Excerpts from a dataset
:::::
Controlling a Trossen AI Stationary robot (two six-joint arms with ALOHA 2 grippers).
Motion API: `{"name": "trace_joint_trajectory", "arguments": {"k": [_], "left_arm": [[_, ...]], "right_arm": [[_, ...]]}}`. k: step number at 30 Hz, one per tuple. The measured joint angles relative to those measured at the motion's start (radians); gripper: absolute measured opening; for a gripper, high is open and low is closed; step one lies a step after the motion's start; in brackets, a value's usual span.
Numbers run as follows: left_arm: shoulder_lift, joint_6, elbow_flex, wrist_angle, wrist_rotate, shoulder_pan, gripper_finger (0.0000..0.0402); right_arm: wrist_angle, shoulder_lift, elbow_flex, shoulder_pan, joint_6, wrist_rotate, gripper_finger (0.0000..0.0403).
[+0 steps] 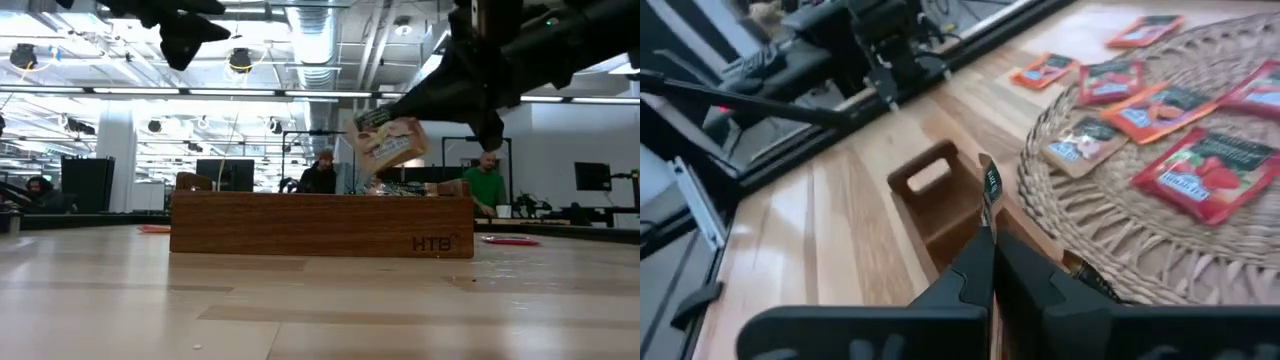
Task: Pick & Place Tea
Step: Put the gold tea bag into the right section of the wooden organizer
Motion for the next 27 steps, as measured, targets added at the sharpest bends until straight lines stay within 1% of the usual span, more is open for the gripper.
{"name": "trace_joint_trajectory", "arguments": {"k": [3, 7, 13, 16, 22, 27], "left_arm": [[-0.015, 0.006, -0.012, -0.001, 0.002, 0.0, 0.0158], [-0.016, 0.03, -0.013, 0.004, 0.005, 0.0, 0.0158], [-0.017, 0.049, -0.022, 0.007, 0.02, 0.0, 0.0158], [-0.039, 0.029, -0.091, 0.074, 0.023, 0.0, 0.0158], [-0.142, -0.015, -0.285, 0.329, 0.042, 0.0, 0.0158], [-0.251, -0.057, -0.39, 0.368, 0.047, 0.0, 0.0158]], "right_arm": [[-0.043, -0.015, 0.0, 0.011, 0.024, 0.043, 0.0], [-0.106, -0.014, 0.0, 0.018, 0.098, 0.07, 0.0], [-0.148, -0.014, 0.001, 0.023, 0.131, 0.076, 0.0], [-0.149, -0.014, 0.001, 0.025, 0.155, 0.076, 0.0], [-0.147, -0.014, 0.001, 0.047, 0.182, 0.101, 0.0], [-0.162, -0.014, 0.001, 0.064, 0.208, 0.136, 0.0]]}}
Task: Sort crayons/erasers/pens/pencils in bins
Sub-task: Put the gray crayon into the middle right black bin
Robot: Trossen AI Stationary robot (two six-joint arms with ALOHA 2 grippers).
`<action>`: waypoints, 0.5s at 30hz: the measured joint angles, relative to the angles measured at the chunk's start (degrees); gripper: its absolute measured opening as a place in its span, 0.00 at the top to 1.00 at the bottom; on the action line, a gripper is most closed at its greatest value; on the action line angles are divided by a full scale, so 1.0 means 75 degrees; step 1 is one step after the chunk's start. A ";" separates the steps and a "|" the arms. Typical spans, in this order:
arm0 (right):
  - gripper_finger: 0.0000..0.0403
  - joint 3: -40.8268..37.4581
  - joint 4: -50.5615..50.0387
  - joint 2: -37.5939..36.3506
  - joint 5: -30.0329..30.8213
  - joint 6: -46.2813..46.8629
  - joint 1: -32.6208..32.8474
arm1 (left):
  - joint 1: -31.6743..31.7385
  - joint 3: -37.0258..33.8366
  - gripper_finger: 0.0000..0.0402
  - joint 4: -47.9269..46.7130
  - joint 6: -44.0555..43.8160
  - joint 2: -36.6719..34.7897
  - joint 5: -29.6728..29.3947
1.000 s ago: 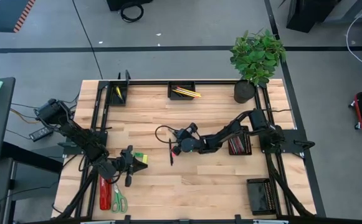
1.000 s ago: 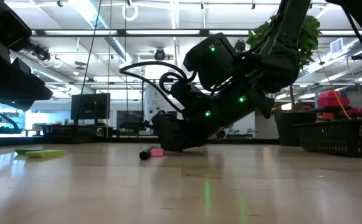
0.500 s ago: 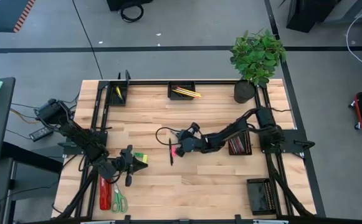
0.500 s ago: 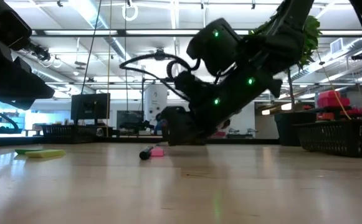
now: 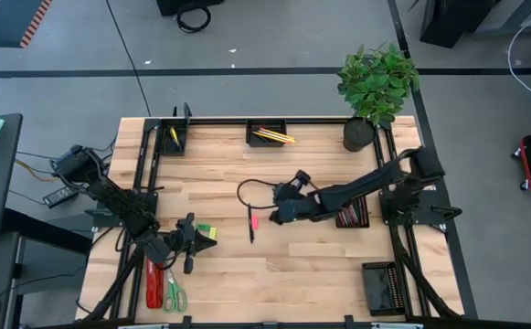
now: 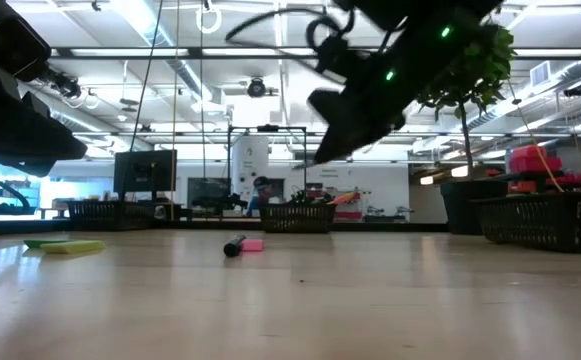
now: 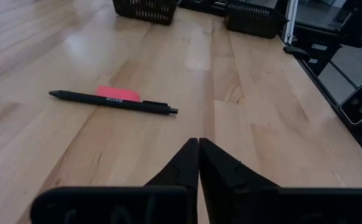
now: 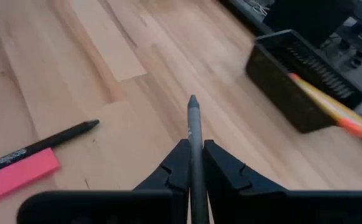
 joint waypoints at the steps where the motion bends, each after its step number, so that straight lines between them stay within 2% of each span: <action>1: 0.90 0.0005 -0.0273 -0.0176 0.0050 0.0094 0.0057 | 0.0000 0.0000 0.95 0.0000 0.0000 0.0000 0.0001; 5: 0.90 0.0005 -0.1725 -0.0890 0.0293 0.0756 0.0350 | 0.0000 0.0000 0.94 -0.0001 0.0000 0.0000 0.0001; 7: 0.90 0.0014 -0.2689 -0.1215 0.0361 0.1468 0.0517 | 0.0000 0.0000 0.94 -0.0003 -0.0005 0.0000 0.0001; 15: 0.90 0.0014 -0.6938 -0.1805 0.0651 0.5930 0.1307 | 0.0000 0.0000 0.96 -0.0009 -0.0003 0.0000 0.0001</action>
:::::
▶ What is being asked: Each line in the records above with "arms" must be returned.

▶ Response box:
Controlling a Trossen AI Stationary robot (two six-joint arms with ALOHA 2 grippers).
Robot: Trossen AI Stationary robot (two six-joint arms with ALOHA 2 grippers).
`<action>`: waypoints, 0.5s at 30hz: the measured joint angles, relative to the angles measured at the chunk's start (degrees); gripper: its absolute measured opening as a place in its span, 0.00 at the top to 1.00 at the bottom; on the action line, a gripper is most closed at its greatest value; on the action line angles are divided by a full scale, so 1.0 means 75 degrees; step 1 is one step after the chunk's start. A ";" separates the steps and a "|" the arms. Typical spans, in this order:

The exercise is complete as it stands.